*Assignment*
Show every line of the data below that includes the word "black".

*Stored data*
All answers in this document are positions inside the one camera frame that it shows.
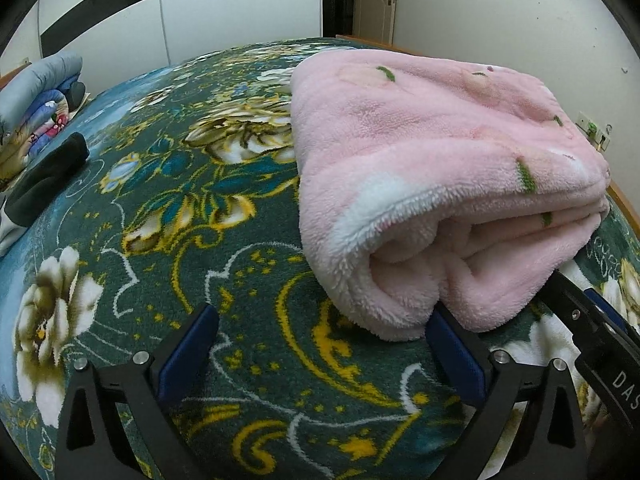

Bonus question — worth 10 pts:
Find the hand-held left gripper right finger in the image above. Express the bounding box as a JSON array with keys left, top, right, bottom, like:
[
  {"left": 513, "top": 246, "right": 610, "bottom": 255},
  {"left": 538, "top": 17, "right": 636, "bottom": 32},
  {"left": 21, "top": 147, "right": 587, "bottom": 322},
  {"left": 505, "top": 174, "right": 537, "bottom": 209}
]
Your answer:
[{"left": 426, "top": 306, "right": 587, "bottom": 480}]

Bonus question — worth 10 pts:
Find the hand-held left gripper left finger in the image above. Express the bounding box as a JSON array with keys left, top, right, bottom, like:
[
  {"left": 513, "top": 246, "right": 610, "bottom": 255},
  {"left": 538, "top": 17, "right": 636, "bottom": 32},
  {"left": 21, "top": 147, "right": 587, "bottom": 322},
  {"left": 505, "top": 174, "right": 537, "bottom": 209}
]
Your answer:
[{"left": 54, "top": 304, "right": 222, "bottom": 480}]

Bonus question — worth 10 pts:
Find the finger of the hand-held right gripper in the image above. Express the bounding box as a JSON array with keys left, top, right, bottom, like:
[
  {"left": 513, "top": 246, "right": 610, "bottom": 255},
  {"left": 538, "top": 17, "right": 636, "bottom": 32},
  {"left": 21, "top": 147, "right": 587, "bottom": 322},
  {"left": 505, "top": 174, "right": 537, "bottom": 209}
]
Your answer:
[
  {"left": 554, "top": 269, "right": 640, "bottom": 343},
  {"left": 539, "top": 282, "right": 637, "bottom": 362}
]

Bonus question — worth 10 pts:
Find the pink fleece garment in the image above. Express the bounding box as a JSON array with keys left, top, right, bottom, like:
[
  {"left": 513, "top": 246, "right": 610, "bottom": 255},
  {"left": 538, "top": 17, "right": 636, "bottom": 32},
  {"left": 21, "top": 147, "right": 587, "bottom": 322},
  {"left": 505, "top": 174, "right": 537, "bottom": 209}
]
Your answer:
[{"left": 289, "top": 50, "right": 612, "bottom": 343}]

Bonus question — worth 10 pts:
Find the green floral blanket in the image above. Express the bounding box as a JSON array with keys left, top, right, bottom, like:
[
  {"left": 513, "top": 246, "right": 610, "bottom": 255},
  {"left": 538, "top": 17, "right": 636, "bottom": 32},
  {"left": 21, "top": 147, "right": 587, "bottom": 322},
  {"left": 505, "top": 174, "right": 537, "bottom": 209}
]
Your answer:
[{"left": 0, "top": 37, "right": 640, "bottom": 480}]

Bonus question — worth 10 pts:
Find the white cloth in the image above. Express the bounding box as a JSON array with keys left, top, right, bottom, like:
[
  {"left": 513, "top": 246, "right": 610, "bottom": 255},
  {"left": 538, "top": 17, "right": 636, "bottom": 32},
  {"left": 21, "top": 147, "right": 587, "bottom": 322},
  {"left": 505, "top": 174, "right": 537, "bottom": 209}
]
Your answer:
[{"left": 0, "top": 195, "right": 32, "bottom": 257}]

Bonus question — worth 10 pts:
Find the black cloth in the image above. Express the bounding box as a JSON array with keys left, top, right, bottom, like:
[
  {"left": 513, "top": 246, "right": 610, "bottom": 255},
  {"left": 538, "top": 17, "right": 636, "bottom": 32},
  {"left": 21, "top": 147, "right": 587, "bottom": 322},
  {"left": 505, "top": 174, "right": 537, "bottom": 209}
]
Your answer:
[{"left": 5, "top": 132, "right": 91, "bottom": 227}]

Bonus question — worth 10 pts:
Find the folded colourful floral quilt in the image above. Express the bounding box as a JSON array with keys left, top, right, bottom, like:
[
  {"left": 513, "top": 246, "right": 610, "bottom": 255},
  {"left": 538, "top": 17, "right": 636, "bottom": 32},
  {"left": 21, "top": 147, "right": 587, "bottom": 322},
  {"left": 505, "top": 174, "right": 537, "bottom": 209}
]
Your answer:
[{"left": 0, "top": 89, "right": 72, "bottom": 188}]

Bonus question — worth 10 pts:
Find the small dark cushion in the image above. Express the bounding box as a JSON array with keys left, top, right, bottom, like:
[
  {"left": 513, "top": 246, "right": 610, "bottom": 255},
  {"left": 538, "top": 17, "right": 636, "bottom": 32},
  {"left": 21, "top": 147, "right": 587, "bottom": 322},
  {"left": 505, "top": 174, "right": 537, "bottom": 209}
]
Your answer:
[{"left": 67, "top": 81, "right": 89, "bottom": 109}]

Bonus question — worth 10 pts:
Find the white and black wardrobe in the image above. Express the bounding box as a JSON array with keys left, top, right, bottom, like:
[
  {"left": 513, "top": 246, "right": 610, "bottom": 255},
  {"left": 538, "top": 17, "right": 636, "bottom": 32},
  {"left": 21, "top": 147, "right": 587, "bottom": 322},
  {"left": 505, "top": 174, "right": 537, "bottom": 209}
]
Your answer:
[{"left": 0, "top": 0, "right": 325, "bottom": 77}]

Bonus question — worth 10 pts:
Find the white door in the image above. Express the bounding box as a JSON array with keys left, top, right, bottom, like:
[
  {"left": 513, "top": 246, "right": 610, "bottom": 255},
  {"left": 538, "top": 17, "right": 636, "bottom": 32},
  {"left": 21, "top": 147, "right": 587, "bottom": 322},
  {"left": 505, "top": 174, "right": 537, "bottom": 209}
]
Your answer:
[{"left": 352, "top": 0, "right": 399, "bottom": 45}]

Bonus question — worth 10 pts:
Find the white wall socket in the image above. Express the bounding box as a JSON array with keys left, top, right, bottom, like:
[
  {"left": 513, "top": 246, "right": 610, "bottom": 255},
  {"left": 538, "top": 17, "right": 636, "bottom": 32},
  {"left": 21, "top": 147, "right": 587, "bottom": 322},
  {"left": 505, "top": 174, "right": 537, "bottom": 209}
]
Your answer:
[{"left": 576, "top": 111, "right": 613, "bottom": 152}]

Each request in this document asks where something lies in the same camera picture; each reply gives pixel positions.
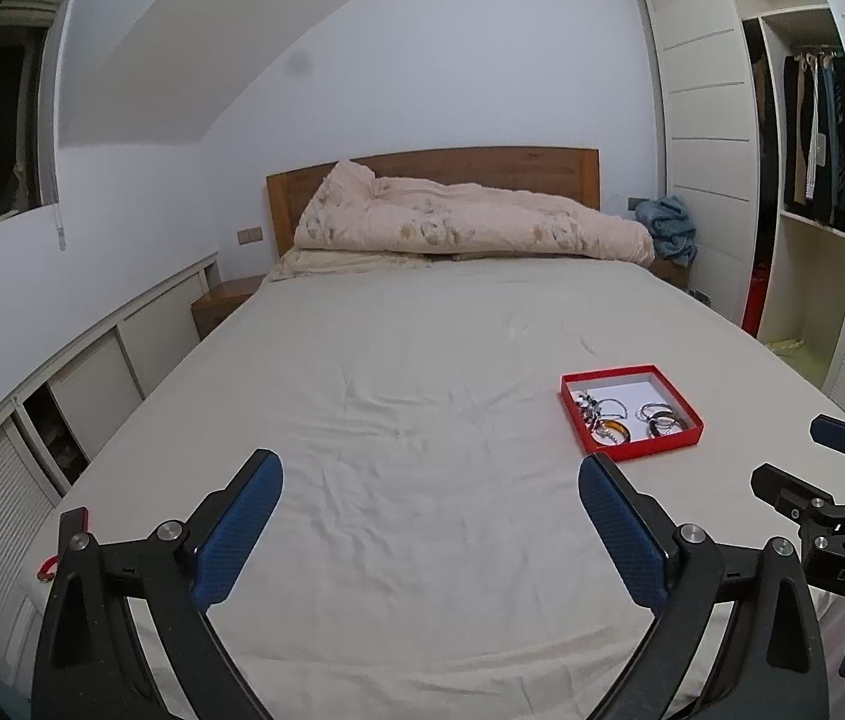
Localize floral cream duvet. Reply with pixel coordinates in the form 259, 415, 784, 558
293, 160, 656, 266

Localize red jewelry box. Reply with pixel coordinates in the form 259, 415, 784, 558
560, 364, 706, 463

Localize wooden headboard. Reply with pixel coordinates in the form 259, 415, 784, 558
266, 147, 602, 278

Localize red box lid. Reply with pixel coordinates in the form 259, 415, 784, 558
35, 509, 91, 584

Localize wooden nightstand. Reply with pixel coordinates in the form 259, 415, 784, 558
190, 274, 269, 341
650, 258, 691, 291

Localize red bag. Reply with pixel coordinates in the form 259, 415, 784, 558
742, 262, 770, 339

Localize brown stone bangle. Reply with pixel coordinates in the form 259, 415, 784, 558
647, 411, 694, 439

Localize bed with white sheet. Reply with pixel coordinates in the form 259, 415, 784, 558
11, 262, 845, 720

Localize low white wall cabinet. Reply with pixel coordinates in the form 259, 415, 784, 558
0, 253, 221, 691

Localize white wardrobe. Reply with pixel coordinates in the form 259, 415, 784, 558
631, 0, 845, 440

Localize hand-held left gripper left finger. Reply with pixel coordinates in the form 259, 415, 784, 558
31, 448, 284, 720

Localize blue crumpled cloth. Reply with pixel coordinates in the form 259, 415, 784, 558
633, 194, 700, 268

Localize hanging dark clothes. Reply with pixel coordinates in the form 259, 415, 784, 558
781, 49, 845, 235

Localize cream pillow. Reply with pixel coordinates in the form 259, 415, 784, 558
264, 249, 440, 285

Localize silver bead necklace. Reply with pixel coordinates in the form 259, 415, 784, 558
579, 388, 629, 422

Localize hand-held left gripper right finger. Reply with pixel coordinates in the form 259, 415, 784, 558
576, 452, 832, 720

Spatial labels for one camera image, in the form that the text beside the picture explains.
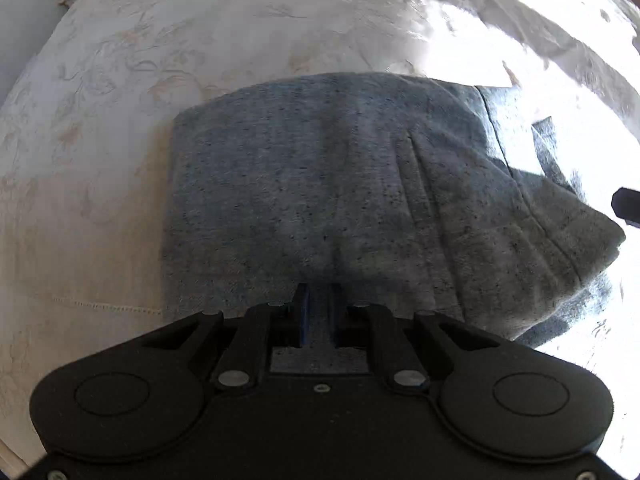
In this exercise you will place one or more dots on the grey speckled pants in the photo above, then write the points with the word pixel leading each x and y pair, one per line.
pixel 325 175

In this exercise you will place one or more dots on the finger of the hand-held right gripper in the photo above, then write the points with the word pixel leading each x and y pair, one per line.
pixel 627 205

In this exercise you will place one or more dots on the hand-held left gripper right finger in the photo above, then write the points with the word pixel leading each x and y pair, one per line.
pixel 334 316

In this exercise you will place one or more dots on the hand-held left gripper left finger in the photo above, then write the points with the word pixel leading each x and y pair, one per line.
pixel 304 316

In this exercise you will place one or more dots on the cream embroidered bedspread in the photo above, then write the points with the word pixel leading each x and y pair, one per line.
pixel 85 160

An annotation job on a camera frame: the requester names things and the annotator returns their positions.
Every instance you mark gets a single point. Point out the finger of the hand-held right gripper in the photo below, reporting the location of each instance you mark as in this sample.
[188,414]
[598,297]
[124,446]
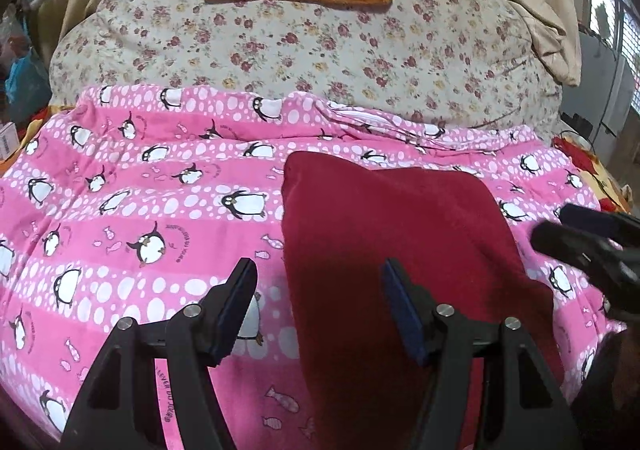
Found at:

*Response to this task*
Find the black cloth in the image above. Express the bounding box as a JSON array with keys left, top, right, bottom, like:
Find the white and black wardrobe in the image above. Express the bounding box as a JSON array with keys left, top, right, bottom, like:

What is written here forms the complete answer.